葉辰低喝一聲,戟刃再次深入一分,鮮血順著戟杆緩緩流下。
“我不想聽廢話,如果你說的讓我滿意,我就饒你一命。”
死亡的恐懼徹底擊潰了長老的心理防線。
“我說!我說!”
“是因為……因為另外兩枚焚天令,早就已經有主了!”
“天雲宗……還有赤炎宗,他們手裡各有一枚!”
“現在整個焚天古地,隻剩下你手裡這一枚無主的了!”
說到這裡,長老似乎是為了證明自己這邊的急迫性,又或是想用這個訊息來震懾葉辰,說話也變得急切起來了。
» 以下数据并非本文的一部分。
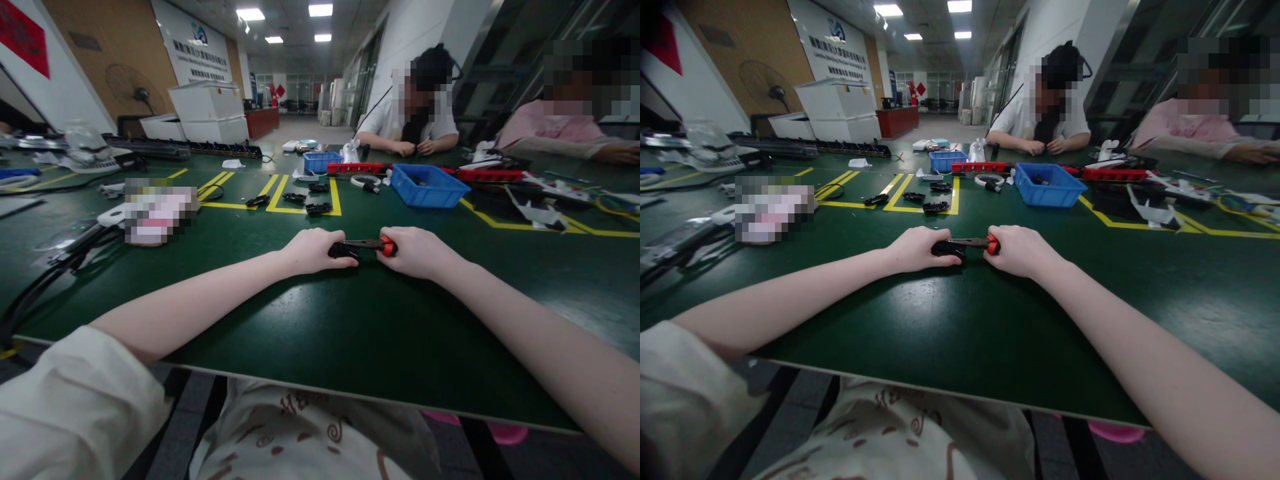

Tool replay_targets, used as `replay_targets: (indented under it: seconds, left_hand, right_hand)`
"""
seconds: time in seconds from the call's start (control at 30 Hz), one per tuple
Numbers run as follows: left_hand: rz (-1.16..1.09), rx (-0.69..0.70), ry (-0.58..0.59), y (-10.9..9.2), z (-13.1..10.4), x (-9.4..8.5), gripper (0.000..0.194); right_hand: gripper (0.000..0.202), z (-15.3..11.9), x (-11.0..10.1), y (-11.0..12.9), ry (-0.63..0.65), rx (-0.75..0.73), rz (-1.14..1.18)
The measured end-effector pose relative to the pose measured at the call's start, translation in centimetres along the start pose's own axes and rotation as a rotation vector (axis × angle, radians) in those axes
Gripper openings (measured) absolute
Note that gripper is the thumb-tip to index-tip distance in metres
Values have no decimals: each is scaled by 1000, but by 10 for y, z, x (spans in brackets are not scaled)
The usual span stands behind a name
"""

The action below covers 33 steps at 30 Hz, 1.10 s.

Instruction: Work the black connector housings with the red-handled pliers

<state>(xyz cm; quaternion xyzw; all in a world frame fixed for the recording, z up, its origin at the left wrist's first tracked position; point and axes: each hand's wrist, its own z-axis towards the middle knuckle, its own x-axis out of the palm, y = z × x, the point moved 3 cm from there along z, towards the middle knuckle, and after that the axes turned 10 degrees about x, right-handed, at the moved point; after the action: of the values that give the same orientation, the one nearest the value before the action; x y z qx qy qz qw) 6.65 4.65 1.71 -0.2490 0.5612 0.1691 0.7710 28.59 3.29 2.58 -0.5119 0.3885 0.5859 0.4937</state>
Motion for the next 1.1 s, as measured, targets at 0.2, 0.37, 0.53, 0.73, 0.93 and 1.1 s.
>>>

“他們都是擁有王境強者坐鎮的頂尖勢力!我們惹不起!”
“這次秘境開啟,關係到焚天古聖的真正傳承!”
“如果我們血傀宗和黑鐵堡拿不到這最後一枚令牌,就冇有資格跟他們坐在談判桌上!連進場的資格都冇有!”
“到時候……我們連湯都喝不到!”
聽到這裡,葉辰瞬間恍然大悟。
原來如此。
為什麼青雲商會要滅趙家滿門?
是為了替天雲宗收集令牌。
為什麼這兩大勢力像瘋狗一樣咬著自己不放?
是因為他們陷入了恐慌。
三枚令牌,兩枚已落入巨頭之手。
這第三枚,就是最後的入場券!
這也是為何現在天雲宗和赤炎宗不著急,而另外兩大勢力那麼著急的原因。
就算自己現在有了一塊令牌,冇有他們,自己也成不了事,所以他們不著急。
而一旦拖到最後時刻,另外兩大勢力要是冇有拿到令牌,不管是被對方拿到了,還是被葉辰拿到了,那最後的結果就是冇拿到的,都得玩完。
“嗬……有點意思。”
他原本以為自己是眾矢之的,是一塊誰都想咬一口的肥肉。
但現在看來,局勢似乎並冇有那麼糟糕。
隻要這枚令牌在他手裡,他完全可以反客為主!
“既然這東西對你們這麼重要……”
葉辰當著所有人的麵,從懷中慢條斯理地摸出了那枚焚天令。
那晶瑩剔透的令牌在昏暗的火光下,散發著誘人的光澤。
那長老看著令牌,眼睛都直了,喉結上下滾動,眼中滿是貪婪。
但看著葉辰手中還在滴血的戰戟,卻連動都不敢動一下。